Updated

kosmix2.gif

If there’s anyone itching to take on Google, it is the two Indian guys who went to Stanford with Google co-founders Larry Page and Sergey Brin.

Meet Anand Rajaraman and Venky Harinarayan, two of the co-founders at Junglee, and who twice seriously considered acquiring Google in its early days, but decided their friend Brin was too bold, if not arrogant, to deal with.

venky.jpg
Venky

Now they plan to officially launch an ambitious search engine company, Kosmix at the Demo conference to begin the week of Feb 6 in Phoenix.
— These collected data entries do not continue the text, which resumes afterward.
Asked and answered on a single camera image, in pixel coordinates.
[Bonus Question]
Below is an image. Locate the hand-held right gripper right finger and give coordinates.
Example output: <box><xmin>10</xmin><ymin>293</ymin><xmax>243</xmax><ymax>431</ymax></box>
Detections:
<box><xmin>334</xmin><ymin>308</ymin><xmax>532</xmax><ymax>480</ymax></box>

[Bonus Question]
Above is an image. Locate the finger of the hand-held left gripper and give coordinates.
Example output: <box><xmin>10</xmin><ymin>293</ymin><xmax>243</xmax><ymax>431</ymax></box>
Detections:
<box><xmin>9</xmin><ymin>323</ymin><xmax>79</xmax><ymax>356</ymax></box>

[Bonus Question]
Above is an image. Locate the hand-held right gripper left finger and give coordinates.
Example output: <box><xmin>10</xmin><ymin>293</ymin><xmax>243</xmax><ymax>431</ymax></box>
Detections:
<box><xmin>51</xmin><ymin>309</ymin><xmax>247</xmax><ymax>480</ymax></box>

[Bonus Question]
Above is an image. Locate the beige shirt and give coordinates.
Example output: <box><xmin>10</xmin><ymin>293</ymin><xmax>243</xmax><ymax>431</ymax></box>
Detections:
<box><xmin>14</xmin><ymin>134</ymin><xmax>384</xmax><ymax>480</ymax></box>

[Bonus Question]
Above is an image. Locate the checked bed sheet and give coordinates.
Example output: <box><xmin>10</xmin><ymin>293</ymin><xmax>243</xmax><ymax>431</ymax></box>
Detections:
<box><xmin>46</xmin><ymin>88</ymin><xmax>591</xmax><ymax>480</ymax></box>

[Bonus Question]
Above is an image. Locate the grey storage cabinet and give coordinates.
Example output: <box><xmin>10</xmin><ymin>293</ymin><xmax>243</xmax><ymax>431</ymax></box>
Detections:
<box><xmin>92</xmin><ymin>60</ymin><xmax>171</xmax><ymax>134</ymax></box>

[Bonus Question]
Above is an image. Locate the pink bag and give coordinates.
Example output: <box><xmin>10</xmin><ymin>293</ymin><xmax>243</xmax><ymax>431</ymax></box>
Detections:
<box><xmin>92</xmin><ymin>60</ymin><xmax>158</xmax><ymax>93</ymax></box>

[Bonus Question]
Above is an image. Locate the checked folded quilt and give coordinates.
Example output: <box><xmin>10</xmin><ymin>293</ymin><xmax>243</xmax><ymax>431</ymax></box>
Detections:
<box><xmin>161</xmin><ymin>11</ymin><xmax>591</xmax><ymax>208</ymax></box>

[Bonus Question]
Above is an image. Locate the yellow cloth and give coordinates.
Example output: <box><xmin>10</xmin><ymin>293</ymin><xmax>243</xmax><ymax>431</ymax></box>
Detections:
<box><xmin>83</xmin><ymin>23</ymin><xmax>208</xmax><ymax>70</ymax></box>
They’ve also raised $7.4 million in venture capital.

They are making an audaciously risky bet that they can crack the code on a vexing problem in search: finding the meaning, or at least the topic of a Web page. “This is an unsolved problem on the Web,” says Harinarayan, from his office perched on the seventh floor of a Mountain View high-rise. His window commands a sweeping view of the valley, stretching out over toward the Googleplex, just three miles away.
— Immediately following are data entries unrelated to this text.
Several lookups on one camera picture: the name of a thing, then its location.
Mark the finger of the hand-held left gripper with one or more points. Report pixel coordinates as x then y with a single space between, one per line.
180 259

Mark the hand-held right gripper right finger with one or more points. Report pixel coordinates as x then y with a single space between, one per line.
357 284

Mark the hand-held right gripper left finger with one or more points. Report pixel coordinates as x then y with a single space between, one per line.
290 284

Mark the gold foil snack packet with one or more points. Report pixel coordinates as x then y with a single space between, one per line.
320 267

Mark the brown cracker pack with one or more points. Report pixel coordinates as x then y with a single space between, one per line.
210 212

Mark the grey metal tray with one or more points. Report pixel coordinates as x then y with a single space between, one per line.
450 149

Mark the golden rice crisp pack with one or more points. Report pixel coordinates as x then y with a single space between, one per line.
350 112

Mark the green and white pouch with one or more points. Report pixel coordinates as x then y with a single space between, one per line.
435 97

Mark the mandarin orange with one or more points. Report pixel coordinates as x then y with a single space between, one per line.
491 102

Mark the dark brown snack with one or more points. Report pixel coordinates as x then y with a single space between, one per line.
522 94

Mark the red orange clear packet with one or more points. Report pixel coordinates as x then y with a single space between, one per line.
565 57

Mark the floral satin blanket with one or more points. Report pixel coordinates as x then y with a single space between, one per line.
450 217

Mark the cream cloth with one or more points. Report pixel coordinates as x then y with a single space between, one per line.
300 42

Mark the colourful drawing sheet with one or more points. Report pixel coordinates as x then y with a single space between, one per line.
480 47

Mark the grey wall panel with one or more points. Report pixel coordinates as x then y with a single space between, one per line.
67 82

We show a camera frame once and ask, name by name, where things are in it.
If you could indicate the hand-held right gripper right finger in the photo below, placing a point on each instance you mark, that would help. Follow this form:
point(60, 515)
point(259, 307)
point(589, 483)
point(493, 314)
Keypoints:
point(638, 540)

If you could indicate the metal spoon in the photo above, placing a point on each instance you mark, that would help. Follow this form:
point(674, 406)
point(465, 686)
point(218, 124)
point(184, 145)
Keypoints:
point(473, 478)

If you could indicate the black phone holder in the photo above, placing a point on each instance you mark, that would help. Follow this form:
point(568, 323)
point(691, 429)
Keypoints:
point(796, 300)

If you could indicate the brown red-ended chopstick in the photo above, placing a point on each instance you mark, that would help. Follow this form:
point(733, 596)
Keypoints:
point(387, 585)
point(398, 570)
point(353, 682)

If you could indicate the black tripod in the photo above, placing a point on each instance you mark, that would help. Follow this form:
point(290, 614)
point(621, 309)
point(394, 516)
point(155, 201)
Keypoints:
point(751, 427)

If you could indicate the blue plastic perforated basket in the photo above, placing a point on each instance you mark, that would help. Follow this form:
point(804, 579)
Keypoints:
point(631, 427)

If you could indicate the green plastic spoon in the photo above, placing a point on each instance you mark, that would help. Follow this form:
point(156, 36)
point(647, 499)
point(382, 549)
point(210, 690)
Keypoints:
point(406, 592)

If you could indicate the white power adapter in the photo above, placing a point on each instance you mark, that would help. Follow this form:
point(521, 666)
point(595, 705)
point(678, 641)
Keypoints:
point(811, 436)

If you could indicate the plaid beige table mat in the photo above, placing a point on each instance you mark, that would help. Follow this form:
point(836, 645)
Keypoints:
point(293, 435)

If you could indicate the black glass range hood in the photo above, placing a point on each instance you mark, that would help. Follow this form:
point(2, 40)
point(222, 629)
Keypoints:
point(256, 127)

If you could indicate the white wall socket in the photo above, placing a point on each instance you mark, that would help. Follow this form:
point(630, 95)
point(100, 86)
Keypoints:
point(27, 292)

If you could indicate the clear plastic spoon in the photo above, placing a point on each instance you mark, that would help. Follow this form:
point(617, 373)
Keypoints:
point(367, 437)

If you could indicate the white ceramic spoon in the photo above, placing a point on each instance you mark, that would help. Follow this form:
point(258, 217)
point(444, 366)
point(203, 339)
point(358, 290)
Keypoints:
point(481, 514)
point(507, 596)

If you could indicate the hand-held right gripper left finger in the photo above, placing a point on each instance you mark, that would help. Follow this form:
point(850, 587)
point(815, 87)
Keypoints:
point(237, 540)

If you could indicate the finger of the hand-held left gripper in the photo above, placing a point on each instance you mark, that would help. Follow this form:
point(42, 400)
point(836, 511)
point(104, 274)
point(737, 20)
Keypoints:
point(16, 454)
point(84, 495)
It’s as though Harinarayan is still keeping a eagle eye on his erstwhile Stanford buddies.

anand.jpg
Anand

More later on the friendly but competitive relationship with the Google guys. For now, Kosmix is betting its deep technology can help improve upon Google’s one-size-fits-all approach for many types of…
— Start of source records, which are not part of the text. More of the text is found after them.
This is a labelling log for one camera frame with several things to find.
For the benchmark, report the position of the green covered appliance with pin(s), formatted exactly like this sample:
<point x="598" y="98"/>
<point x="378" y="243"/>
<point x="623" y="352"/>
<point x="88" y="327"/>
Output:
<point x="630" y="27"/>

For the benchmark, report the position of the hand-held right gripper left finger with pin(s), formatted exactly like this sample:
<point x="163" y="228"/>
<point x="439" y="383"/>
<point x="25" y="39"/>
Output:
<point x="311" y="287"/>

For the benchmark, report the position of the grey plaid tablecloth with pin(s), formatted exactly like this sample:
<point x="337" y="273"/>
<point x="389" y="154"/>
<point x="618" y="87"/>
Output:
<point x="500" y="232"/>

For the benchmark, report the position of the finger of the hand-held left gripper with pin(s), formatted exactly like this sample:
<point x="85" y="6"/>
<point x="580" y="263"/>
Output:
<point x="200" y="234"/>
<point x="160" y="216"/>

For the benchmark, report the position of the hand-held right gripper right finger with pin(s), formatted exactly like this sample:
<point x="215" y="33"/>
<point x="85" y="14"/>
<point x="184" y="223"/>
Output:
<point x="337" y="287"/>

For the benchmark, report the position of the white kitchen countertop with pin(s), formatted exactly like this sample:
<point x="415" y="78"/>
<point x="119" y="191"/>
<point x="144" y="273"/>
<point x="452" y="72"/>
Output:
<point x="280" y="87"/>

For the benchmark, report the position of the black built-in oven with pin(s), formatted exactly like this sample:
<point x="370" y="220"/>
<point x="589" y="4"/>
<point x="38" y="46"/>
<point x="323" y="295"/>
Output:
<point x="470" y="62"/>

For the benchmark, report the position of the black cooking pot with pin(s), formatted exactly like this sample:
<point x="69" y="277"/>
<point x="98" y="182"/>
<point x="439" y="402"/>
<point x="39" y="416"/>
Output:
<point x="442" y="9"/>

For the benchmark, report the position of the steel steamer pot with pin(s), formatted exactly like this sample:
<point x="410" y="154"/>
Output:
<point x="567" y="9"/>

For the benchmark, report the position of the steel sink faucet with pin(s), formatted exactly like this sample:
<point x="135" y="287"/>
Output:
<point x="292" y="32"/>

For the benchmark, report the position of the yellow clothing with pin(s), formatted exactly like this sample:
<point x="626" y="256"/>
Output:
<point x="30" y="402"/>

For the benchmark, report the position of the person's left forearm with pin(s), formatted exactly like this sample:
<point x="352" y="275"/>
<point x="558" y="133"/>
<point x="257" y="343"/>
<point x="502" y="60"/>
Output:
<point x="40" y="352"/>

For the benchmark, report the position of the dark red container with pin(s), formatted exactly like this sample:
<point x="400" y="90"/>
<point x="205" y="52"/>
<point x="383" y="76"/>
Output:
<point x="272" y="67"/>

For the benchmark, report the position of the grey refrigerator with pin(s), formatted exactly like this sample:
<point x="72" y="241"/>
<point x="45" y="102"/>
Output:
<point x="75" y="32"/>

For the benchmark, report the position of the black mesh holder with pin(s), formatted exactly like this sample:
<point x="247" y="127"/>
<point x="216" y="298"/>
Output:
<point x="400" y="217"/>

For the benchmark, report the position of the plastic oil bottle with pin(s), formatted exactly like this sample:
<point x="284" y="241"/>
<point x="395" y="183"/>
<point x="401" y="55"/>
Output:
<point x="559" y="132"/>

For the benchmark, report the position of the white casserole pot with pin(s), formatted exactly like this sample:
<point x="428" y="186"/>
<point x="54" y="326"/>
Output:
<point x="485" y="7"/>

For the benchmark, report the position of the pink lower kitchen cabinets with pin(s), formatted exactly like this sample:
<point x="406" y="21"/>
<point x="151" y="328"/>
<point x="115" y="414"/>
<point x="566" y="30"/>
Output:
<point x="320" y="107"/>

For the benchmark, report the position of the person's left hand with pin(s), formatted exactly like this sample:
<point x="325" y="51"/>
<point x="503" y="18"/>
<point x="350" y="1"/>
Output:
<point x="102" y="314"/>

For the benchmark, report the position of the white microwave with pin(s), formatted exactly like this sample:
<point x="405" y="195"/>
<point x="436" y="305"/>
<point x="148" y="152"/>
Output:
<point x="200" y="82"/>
searches. Google may work well when you’re looking for a specific answer. But what if there’s no one right answer? This is where Kosmix wants to help you, by searching the entire web and narrowing the results to the particular area you are interested in — and then giving you a choice of answers.

Kosmix isn’t the first to latest to help users search by topic. You’ve got things like Become.com for shopping. You’ve got got Mobissimo for travel, Trulia for real estate and Healthline for health, and so on.

But Rajaraman and Harinarayan claim most of these other sites crawling only 500 or so Web sites relevant to their niches. Kosmix, like Google and Yahoo, is crawling and indexing the entire Web. It has come up with its own technology to rank pages by category, instead of by keyword.

Let’s take an example Harinarayan gave us. Say you are suffering from ACL, a common knee injury prevalent among skiers. Type in “ACL” into Google, and you get mostly irrelevant pages. Try narrowing your search by typing “ACL knee” and you still get quirky results like one from www.financeprofessor. You might eventually find some good pages, but you’re often at a loss for what else is out there on your topic.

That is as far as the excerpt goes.